Every line in the listing that holds "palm" counts once; state the total and nothing more.

──────── TASK DATA

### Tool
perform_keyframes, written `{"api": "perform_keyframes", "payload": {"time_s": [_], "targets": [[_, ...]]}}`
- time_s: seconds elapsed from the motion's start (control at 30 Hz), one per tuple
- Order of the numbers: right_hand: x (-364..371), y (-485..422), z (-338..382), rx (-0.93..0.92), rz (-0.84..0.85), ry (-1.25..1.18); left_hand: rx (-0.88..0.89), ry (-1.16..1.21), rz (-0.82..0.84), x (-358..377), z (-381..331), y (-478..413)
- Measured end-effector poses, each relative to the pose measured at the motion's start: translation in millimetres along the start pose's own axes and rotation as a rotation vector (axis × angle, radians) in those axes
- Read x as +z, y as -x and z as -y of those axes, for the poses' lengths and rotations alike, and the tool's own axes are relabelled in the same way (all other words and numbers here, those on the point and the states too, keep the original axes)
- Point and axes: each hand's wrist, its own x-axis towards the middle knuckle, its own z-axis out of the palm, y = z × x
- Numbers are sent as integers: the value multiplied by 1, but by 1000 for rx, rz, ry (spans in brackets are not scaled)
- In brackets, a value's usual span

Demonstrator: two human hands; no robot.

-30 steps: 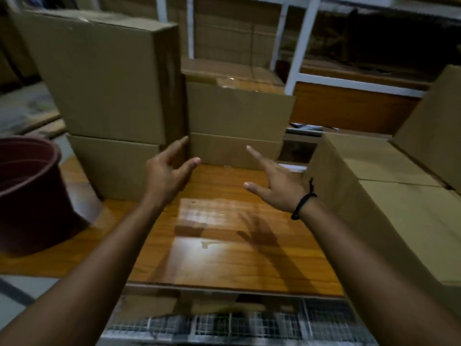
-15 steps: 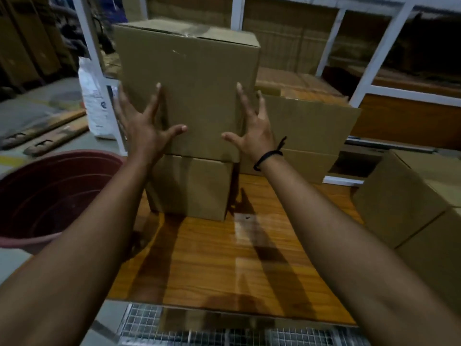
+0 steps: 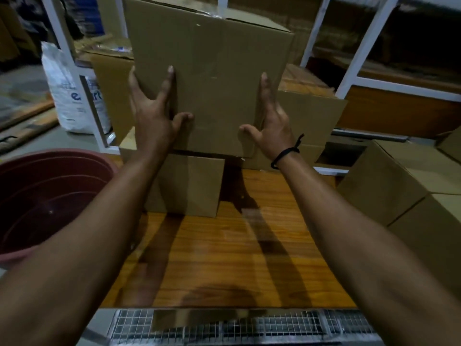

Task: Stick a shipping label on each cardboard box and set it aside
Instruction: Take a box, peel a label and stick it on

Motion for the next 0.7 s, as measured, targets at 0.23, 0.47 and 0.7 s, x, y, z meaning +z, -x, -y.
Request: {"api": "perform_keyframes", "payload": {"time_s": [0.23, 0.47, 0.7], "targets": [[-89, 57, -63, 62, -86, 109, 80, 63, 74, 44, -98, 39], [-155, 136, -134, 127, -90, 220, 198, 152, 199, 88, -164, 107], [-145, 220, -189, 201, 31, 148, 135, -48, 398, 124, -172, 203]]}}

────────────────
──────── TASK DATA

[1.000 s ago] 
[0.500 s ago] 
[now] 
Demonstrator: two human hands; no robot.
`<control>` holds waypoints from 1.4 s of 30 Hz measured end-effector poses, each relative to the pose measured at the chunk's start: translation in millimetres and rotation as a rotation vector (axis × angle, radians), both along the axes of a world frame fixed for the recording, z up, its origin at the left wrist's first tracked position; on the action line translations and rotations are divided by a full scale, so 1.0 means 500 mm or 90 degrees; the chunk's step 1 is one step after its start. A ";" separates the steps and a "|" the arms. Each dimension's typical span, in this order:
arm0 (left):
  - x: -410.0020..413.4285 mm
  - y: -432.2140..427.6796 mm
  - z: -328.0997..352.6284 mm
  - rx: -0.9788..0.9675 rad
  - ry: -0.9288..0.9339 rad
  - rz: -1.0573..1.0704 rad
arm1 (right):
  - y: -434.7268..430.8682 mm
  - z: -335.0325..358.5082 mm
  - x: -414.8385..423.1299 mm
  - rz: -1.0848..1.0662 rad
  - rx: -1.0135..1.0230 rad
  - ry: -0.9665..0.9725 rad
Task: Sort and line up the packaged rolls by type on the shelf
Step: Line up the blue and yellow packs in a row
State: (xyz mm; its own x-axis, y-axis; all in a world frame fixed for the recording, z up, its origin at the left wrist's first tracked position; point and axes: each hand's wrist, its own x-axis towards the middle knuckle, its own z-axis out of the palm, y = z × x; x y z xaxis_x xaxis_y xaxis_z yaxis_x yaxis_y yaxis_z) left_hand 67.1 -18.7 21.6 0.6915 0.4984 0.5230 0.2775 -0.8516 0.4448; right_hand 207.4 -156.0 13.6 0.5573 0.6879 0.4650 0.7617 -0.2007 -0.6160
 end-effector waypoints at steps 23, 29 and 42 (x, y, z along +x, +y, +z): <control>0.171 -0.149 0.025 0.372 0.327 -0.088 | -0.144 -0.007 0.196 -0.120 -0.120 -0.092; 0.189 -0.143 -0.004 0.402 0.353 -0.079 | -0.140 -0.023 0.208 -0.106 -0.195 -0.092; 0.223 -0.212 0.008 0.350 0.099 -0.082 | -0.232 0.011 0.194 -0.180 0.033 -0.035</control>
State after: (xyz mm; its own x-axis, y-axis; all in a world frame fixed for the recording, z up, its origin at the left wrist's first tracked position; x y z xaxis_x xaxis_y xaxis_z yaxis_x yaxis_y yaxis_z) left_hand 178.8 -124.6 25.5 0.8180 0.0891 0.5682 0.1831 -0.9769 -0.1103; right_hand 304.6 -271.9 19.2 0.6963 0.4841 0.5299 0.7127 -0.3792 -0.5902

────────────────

- **YOUR SOLUTION**
2